端生鞭毛及众多周生鞭毛是细菌表面附属结构的重要组成部分，影响弧菌的泳动力，鞭毛调控蛋白可直接影响细菌泳动能力[29-30]。刘文竹[31]报道，溶藻弧菌tssj基因的缺失可影响溶藻弧菌鞭毛的生成，减弱突变株的泳动能力。本研究中，野生株HY9901 与缺失株ΔexsD泳动能力差异极其显著（P＜ 0.01），exsD基因的缺失增强了突变株的泳动能力，表明ExsD 蛋白与溶藻弧菌的泳动能力之间相互关联，推测exsD基因对溶藻弧菌鞭毛的生成或鞭毛蛋白的表达以及泳动能力为负调控影响。

胞外酶是一类多种活性酶的总称，也是病原菌致病的主要毒力因子之一，可以特殊形式在宿主体内增殖，轻者破坏宿主免疫系统，重者使宿主细胞发生溶解进而死亡[32]。致病性弧菌的胞外产物有多种酶活性，许兵等[33]用杯碟法测出溶藻弧菌的胞外产物，且对对虾有致死作用，其中蛋白酶成分是决定病原菌致病性的重要因素。本研究中，缺失株ΔexsD的蛋白酶活性相对于野生株HY9901 显著上升（P＜ 0.05），推测ExsD 蛋白可通过调控其他效应蛋白，或与其他调控蛋白协同作用降低溶藻弧菌的蛋白酶活性。然而ExsD 蛋白如何影响溶藻弧菌蛋白酶活性，还需进一步实验验证。

目前，对溶藻弧菌病防治以抗生素为主，但长期大量使用抗生素会使溶藻弧菌产生耐药性[34-35]。另一方面，细菌的耐药性也可通过耐药质粒接合、转导的传播作用或从其他携带耐药基因的铁载体上获得[36-37]。溶藻弧菌存在耐药基因[38-39]，胡梦华等[39]研究发现，溶藻弧菌菌株VA-76 携带arr-2、drfA27、strA、strB、floR、cat和qnrvC耐药基因，既有一定的致病能力，且对多种抗生素耐药。本研究中，溶藻弧菌HY9901 与缺失株ΔexsD也对大多数抗生素耐药，与野生株相比，exsD基因的缺失，使其对米诺环素、庆大霉素、卡那霉素、多西环素、新霉素五种抗生素的耐药性从耐药变成中度敏感。这可能说明exsD可直接或间接调控相关耐药基因的表达。而细菌的生物膜可促进细菌抵御抗生素，在临床上引起多重耐药性[40]，本研究中，在6 h 前，ΔexsD形成生物膜能力弱于野生株，这也可能是细菌对抗生素的耐药性从耐药到敏感的原因之一。
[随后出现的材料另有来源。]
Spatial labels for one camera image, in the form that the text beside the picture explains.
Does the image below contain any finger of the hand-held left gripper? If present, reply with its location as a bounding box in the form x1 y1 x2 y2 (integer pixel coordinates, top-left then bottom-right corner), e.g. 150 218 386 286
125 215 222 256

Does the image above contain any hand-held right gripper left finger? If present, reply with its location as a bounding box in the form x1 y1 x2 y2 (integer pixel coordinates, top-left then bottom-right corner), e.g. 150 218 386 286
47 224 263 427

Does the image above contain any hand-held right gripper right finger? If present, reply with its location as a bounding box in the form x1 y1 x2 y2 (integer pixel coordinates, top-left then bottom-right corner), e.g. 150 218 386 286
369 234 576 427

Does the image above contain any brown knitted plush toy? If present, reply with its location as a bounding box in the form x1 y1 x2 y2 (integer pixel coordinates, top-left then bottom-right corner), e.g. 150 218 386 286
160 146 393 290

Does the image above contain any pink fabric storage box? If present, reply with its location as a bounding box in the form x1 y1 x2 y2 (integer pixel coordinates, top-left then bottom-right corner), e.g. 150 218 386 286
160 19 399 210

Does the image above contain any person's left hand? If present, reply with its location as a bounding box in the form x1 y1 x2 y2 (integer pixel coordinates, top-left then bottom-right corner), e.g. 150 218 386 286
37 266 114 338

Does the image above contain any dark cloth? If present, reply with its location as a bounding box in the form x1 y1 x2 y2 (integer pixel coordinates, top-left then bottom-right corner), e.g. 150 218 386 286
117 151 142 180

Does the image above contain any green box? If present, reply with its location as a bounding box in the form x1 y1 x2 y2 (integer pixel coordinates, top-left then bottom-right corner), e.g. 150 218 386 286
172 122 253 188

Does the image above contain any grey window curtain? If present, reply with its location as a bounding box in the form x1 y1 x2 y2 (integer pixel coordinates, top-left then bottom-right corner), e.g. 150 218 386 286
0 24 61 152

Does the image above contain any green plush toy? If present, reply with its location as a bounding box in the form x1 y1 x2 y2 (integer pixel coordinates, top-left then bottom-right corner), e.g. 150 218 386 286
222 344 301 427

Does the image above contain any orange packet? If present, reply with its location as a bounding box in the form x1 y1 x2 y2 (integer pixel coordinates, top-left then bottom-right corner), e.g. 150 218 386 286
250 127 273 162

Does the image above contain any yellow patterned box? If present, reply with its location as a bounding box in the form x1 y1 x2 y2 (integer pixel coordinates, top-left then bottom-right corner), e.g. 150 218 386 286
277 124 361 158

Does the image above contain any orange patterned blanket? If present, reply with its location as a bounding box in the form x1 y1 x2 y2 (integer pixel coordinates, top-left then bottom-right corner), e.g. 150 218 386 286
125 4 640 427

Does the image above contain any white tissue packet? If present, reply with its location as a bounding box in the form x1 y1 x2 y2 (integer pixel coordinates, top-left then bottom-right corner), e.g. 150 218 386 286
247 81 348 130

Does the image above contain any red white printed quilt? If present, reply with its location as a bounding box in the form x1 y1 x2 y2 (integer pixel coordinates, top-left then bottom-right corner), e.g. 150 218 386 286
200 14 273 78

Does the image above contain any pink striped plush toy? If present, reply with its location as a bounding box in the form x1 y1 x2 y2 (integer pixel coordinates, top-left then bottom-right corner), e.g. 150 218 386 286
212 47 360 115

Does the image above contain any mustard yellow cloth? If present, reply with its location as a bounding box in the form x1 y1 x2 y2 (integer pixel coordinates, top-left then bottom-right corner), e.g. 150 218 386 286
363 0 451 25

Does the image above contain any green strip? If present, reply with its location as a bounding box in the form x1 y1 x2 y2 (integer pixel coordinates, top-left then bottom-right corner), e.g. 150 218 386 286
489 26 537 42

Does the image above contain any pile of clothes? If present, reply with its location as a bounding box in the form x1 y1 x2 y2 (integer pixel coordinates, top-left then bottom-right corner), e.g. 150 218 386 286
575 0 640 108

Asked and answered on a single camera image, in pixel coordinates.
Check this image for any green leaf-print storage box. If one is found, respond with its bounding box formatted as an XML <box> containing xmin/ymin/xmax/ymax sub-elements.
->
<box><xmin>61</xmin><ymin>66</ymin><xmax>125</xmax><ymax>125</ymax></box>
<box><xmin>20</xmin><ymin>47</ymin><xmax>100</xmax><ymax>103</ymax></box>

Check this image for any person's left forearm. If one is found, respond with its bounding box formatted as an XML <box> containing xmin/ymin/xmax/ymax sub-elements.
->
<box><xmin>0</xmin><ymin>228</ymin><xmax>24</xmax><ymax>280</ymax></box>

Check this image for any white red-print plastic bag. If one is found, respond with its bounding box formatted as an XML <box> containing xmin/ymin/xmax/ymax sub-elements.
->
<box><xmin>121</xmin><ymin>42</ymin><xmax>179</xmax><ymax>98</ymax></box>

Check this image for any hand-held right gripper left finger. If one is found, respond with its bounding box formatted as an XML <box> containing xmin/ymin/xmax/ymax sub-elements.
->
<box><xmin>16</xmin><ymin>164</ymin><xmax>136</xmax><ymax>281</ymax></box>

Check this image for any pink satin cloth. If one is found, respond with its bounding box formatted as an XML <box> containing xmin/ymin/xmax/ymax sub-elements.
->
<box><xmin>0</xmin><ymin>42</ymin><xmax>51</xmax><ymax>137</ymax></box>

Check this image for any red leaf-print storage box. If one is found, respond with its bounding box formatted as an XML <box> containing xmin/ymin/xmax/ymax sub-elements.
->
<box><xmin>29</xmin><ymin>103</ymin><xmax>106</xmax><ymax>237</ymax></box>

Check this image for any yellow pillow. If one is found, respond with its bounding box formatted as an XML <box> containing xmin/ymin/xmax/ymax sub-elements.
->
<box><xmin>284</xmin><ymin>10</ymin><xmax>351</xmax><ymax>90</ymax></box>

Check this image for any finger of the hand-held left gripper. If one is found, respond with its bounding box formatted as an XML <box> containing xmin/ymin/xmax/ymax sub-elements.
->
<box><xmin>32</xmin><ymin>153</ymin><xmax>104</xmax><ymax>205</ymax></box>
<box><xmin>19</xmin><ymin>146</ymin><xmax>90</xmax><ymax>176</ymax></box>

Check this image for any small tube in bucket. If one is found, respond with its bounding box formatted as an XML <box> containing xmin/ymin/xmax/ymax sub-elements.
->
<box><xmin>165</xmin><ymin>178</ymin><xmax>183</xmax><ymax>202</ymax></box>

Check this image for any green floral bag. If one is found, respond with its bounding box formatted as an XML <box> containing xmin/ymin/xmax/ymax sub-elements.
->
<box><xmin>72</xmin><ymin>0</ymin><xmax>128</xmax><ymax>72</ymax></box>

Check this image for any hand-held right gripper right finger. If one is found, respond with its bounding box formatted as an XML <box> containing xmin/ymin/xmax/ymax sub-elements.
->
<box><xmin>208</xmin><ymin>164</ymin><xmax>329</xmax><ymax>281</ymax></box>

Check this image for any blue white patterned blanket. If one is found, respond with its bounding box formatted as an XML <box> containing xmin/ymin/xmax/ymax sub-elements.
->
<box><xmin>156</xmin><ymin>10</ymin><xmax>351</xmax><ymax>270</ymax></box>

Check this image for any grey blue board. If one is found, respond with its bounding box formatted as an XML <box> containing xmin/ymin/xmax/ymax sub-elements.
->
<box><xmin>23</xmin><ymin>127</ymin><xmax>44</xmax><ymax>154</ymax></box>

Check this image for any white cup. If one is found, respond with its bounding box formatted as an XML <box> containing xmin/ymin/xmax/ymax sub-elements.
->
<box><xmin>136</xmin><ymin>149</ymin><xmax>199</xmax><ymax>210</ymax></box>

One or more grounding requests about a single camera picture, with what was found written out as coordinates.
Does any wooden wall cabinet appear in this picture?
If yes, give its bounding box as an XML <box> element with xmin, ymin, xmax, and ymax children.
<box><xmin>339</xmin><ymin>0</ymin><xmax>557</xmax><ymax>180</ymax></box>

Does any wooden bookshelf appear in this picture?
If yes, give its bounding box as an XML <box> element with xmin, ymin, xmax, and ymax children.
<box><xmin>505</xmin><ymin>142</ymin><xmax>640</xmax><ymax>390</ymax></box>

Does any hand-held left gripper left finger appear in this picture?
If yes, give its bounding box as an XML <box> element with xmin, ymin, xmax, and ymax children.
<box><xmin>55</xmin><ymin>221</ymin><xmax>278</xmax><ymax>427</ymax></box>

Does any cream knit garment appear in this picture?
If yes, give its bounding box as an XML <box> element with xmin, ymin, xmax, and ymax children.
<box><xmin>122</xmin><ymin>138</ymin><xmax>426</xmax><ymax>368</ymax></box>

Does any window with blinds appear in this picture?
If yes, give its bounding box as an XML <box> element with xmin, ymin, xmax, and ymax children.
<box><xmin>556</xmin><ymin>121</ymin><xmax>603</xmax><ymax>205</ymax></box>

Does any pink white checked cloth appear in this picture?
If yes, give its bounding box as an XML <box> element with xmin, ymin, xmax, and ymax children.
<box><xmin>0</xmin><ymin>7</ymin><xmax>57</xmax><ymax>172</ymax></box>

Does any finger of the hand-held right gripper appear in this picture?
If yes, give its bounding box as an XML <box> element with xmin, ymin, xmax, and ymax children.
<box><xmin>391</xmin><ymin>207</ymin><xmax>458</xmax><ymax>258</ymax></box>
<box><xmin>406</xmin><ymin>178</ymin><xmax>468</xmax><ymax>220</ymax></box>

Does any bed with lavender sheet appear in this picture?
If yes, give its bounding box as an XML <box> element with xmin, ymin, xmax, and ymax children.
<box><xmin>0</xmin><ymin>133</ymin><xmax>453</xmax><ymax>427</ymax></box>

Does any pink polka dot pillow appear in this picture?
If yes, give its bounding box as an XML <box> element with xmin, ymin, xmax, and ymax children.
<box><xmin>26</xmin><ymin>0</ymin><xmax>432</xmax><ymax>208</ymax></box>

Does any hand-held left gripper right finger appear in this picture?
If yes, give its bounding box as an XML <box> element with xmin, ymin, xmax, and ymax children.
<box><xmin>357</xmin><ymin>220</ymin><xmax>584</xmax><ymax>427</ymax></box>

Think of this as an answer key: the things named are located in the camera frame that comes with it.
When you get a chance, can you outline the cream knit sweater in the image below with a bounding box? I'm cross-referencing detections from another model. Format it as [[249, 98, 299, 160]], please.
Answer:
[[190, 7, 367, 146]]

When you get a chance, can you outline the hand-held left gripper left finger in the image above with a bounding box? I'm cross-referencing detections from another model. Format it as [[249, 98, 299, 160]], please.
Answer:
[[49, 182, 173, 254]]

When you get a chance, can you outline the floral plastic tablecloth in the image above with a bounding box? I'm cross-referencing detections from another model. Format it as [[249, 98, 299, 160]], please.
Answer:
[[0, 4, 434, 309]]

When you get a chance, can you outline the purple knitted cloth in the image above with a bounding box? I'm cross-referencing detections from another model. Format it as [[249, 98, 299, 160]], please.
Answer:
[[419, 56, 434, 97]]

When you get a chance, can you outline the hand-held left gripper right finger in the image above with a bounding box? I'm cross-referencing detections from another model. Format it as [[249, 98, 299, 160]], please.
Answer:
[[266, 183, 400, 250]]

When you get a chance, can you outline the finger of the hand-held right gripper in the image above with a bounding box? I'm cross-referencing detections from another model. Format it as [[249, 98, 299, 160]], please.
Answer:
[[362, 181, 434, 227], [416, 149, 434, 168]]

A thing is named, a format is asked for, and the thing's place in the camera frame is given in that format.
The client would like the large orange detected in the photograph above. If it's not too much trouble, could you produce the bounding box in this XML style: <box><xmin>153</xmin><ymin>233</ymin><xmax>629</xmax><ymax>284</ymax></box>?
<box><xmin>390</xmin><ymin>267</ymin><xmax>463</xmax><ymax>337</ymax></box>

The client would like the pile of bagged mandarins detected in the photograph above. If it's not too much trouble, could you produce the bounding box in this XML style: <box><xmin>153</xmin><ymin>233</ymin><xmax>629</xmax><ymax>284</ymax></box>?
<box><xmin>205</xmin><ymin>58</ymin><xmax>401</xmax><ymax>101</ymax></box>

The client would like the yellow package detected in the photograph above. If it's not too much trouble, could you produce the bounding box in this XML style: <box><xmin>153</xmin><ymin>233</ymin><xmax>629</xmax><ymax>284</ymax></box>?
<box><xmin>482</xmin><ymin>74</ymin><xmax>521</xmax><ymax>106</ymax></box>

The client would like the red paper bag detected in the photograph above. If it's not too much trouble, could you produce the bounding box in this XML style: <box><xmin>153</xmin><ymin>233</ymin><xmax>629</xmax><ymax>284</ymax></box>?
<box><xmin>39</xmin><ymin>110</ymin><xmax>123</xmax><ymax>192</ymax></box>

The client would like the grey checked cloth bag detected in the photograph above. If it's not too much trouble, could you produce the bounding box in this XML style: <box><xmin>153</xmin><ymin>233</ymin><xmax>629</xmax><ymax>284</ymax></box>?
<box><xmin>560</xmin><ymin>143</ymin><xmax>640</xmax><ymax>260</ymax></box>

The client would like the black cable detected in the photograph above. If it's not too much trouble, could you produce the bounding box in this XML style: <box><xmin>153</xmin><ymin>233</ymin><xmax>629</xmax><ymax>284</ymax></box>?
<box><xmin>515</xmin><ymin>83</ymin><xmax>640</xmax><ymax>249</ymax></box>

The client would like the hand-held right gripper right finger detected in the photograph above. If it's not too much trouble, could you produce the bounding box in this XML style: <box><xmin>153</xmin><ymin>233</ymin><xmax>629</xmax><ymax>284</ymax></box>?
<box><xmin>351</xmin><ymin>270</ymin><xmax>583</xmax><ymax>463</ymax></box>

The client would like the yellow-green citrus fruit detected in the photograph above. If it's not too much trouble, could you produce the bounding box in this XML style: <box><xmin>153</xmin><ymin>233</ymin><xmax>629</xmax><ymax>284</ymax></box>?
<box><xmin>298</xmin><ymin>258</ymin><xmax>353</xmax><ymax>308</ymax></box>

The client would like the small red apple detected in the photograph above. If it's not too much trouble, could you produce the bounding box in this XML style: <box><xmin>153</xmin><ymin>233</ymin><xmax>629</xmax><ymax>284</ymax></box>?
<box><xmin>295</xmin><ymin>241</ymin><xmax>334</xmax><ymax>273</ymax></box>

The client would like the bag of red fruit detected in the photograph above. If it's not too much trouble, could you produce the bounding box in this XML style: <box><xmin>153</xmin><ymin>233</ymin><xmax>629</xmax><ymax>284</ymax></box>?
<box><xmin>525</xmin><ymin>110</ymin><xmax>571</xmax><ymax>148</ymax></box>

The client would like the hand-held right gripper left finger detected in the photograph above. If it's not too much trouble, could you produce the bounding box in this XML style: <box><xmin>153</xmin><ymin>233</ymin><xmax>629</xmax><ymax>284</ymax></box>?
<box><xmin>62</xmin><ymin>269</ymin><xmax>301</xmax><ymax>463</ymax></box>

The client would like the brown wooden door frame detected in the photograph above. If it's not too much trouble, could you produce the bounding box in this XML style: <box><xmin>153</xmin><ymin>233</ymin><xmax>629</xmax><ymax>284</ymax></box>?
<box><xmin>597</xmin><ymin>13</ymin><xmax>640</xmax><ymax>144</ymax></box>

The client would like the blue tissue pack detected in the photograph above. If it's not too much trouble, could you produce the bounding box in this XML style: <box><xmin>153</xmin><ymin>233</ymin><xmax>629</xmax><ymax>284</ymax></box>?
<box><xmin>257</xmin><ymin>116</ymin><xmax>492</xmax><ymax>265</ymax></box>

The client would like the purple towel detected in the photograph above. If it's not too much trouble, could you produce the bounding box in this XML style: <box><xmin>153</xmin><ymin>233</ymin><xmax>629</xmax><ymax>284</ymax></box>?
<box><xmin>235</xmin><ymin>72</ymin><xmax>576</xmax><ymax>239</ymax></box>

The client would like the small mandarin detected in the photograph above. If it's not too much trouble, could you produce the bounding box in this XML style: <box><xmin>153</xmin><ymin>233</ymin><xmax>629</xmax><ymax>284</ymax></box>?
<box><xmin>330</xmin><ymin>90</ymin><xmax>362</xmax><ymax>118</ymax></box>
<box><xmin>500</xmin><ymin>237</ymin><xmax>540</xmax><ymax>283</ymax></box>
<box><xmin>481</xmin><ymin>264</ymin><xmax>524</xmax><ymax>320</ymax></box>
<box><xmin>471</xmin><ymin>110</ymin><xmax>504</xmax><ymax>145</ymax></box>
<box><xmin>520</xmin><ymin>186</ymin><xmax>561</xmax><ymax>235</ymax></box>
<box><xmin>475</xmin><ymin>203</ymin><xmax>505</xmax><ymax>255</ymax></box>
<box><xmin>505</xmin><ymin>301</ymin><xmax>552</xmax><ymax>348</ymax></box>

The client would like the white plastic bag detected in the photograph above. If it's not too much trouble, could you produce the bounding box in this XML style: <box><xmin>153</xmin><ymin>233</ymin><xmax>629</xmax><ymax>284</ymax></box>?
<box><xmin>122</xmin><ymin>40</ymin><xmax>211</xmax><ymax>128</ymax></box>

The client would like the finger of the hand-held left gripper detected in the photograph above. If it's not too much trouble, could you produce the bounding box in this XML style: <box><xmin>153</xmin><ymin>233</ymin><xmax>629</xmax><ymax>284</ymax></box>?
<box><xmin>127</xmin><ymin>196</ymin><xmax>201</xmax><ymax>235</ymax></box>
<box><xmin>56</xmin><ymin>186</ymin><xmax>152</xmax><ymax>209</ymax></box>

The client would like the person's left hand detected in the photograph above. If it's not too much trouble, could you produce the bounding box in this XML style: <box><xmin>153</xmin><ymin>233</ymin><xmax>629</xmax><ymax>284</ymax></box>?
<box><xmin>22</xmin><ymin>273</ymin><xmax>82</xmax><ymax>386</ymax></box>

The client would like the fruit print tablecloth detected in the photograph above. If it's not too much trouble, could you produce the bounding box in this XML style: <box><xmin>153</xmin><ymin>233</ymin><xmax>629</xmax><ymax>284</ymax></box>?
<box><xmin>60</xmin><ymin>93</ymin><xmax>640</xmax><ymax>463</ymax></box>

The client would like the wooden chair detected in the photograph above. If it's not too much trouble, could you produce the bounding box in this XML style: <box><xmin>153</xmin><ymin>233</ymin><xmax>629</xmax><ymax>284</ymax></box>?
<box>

细菌可特异性和选择性地在介质表面黏附，生成一层生物膜，有减轻抗生素干扰并在宿主免疫防御中保护自身作用[41]。本研究通过结晶紫染色和共聚焦扫描两种方法证明，缺失株ΔexsD形成生物膜能力在24 h 时高于野生株，说明exsD基因在细菌生长的稳定期对生物膜形成负调控。Sara 等[42]与夏飞等[43]报道，细菌在致病过程中，密度感应系统发挥重要作用，有4%～12%基因受其调控，并直接控制多种毒力因子表达，包括生物膜形成。因此，ExsD蛋白在细菌生长的稳定期显著影响生物膜厚度可能与密度感应现象有关，这需进一步实验验证。

细菌的毒力体现在产毒力和侵染力，它会与宿主发生一系列的相互作用，最终产出毒素并侵染宿主[44]。Phan 等[45]发现，副溶血弧菌缺失株ΔHUs（Δvp0920、Δvp2911）与野生株相比，exsA、exsD、vp1680、vp1671等T3SS1 相关基因的表达水平降低，另外在ΔHUs 株中exsD基因额外的缺失，恢复了T3SS1 相关基因的表达水平和细胞毒性。在张杰等[46]所构建的杀香鱼假单胞菌（Pseudomonas plecoglossicida）exsA突变株对大黄鱼（Larimichthys crocea）的毒力实验中，与exsA突变株相比，野生株对大黄鱼的毒力提高190 倍；杀香鱼假单胞菌ExsA 正向调控T3SS 相关蛋白的表达。本研究的缺失株ΔexsD毒力相较于野生株升高了3.68 倍，与杀香鱼假单胞菌和副溶血弧菌的毒力实验结果一致。

调控蛋白对T3SS 的调控主要是对效应蛋白的调控[47]。Liu 等[28]研究发现，溶藻弧菌ExsD 对效应蛋白Va1686 和Va1687 起负向调节作用。Zhou等[48]研究表明，TyeA 可调节溶藻弧菌T3SS，可能参与调节效应蛋白的表达，在缺失tyeA基因的情况下，显著上调效应蛋白VopS 和Hop 的mRNA 表达量。本研究中，exsD基因的缺失同样也会增加T3SS效应蛋白Hop 的mRNA 表达量，可能ExsD 与TyeA蛋白一样，通过某种方式来负调控T3SS 相关基因的转录，从而增加溶藻弧菌效应蛋白的表达。可见，溶藻弧菌T3SS ExsD 蛋白有负调控相关效应蛋白的功能，但具体调控机制是否与副溶血弧菌、铜绿假单胞菌相似，还需要进一步探究。本研究可为后续T3SS 的调控机制研究奠定基础。

4 结论

本研究采用同源重组和OverlapPCR 技术成功构建溶藻弧菌HY9901 突变株ΔexsD，分析表明，溶藻弧菌exsD基因的缺失，对溶藻弧菌的遗传稳定性、生长速度影响不显著；但导致其泳动能力、对斑马鱼的致病性极显著上升，胞外蛋白酶活性和24 h 形成生物膜的能力显著上升，对丁胺卡那、庆大霉素、多西环素、新霉素、氯霉素五种抗生素药物敏感度从耐药上升至中等敏感，上调了T3SS 效应蛋白Hop 的表达。